In 2019, various NASCAR personalities, most notably driver Dale Earnhardt Jr., made a grassroots effort to petition Smith to revitalize the North Wilkesboro Speedway, one of NASCAR's founding tracks which had been left abandoned and desolate since Bruton bought the a share of the track's ownership in 1996. By early 2021, Smith stated on an episode of The Dale Jr. Download that he had not "forgotten about North Wilkesboro", later clarifying that while he hoped to renovate the track, he couldn't guarantee a renovation deal or the inclusion of any NASCAR races if the track was to be renovated. Later that year, Roy Cooper, the Governor of North Carolina, considered an economic package as part of a COVID-19 relief program that would have given $10 million to Wilkes County, North Carolina, for the speedway. By the time the plan was accepted in November, the amount increased to $18 million. With the new funds, Smith announced that the renovation was more feasible and achievable. By April 2022, Smith announced the return of grassroots racing to the speedway in the summer that year, with a NASCAR Cup Series race announced later that year that was to run in 2023. The movement was met with relative praise from North Carolina state officials, locals, drivers, and fans.

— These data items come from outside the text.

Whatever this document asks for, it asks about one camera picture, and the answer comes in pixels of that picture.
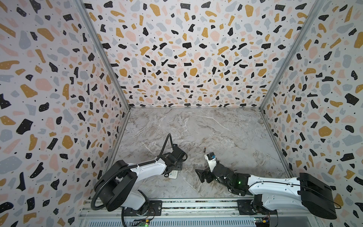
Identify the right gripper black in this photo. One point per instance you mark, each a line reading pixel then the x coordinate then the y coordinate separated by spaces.
pixel 210 174

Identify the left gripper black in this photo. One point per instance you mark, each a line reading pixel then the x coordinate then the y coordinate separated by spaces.
pixel 179 165

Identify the white remote control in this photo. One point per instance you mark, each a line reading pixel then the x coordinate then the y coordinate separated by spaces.
pixel 173 174

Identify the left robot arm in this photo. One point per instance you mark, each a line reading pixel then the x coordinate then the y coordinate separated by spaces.
pixel 115 188

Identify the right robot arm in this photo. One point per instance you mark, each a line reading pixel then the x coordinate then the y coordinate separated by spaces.
pixel 304 192

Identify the right electronics board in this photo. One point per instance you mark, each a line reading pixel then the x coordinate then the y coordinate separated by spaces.
pixel 262 222

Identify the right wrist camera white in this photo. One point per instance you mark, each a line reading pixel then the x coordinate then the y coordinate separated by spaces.
pixel 211 160

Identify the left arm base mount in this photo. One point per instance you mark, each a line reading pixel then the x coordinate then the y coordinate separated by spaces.
pixel 151 208

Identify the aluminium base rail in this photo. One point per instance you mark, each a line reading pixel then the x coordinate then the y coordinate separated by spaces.
pixel 209 212

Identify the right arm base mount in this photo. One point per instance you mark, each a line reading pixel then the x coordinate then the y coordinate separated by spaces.
pixel 251 207

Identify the electronics board with wires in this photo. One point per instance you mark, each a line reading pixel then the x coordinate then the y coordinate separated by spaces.
pixel 144 222

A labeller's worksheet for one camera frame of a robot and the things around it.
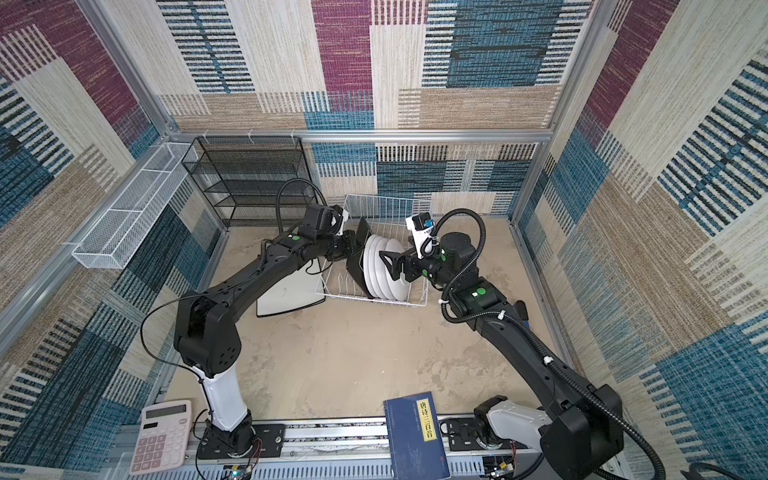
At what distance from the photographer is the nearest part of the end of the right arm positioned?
2.08 ft

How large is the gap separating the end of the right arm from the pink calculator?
644 mm

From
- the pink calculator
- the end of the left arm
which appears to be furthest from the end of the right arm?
the pink calculator

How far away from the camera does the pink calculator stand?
71 centimetres
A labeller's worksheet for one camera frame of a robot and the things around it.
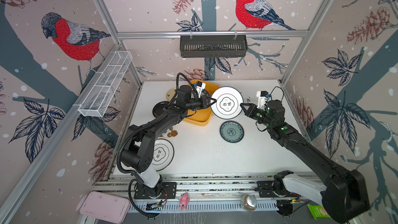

=== Part-owner of the CARS Tour ===
On July 15, 2026, it was announced that Marcus Smith and Speedway Motorsports (SMI) were added to the ownership group to the CARS Tour.

== Personal life ==

=== Marriage ===
Marcus married Cassandra Anne Mitchell on June 8, 1996, in Charlotte, North Carolina at the Central Church of God.

=== Religious views ===
Smith considers himself a devout Christian. In an interview with motorsports journalist Jeff Gluck, he claims that his most important philosophical belief at Speedway Motorsports "is to love one another [like Jesus said]... I want to have everybody who works with us feel like they're in a place where they're loved". Smith in his childhood had also considered becoming a pastor before pursuing a career in motorsports.

== Influence ==
Marcus, compared to his father, Bruton Smith, has been described as "not as boisterous or flamboyant" by Speed Sport writer Keith Waltz. Darrell Waltrip, a longtime NASCAR driver, has praised Smith with his leadership, stating in 2015, "I think he knows what it takes to put on a good show and put on a good race. He really has matured in that job." He has drawn praise for a focus on fan experience at SMI's tracks, with NASCAR journalist Jeff Gluck remarking, "fans feel so comfortable engaging Smith in conversation when he walks around an SMI track that he has been known to run late for his official duties... And during internal meetings, Smith will sometimes instruct employees to make whatever decision is best for the customers".

=== Criticism ===
Smith, along with SMI leadership in general, have drawn criticism from drivers for numerous decisions; mainly regarding repaves of certain tracks, including the Texas Motor Speedway and the Atlanta Motor Speedway, with accusations of "no driver input". When the Texas Motor Speedway was repaved under Smith's direction in early 2017, the track was heavily criticized over the next few years for a poor racing product and at points, controversial races. By September 2022, numerous drivers had spoken out. After the 2022 Autotrader EchoPark Automotive 500, Kyle Larson expressed frustration, stating the track "needs more than a repave. I would like them to demolish [Texas]... [SMI] did a very poor job, with the initial reconfiguration". When the Atlanta Motor Speedway was announced to be repaved to tailor to produce pack racing, Denny Hamlin stated in a Twitter post, "[SMI] has reconfigured Texas, Kentucky, Bristol with 0 driver input. One of those lost a race, other one we don’t race anymore and last one we put dirt over it. But hey, what do the drivers know".

Hamlin later criticized Smith in Twitter posts for a repave on the Sonoma Raceway in 2024, which had seen the newly-paved asphalt in the track's 11th turn come apart. The two proceeded to trade insults at each other at approximately midnight EST, with Smith insulting Hamlin's lack of NASCAR Cup Series championships and Hamlin accusing that Smith was "blow[ing] everything Bruton Smith gave him".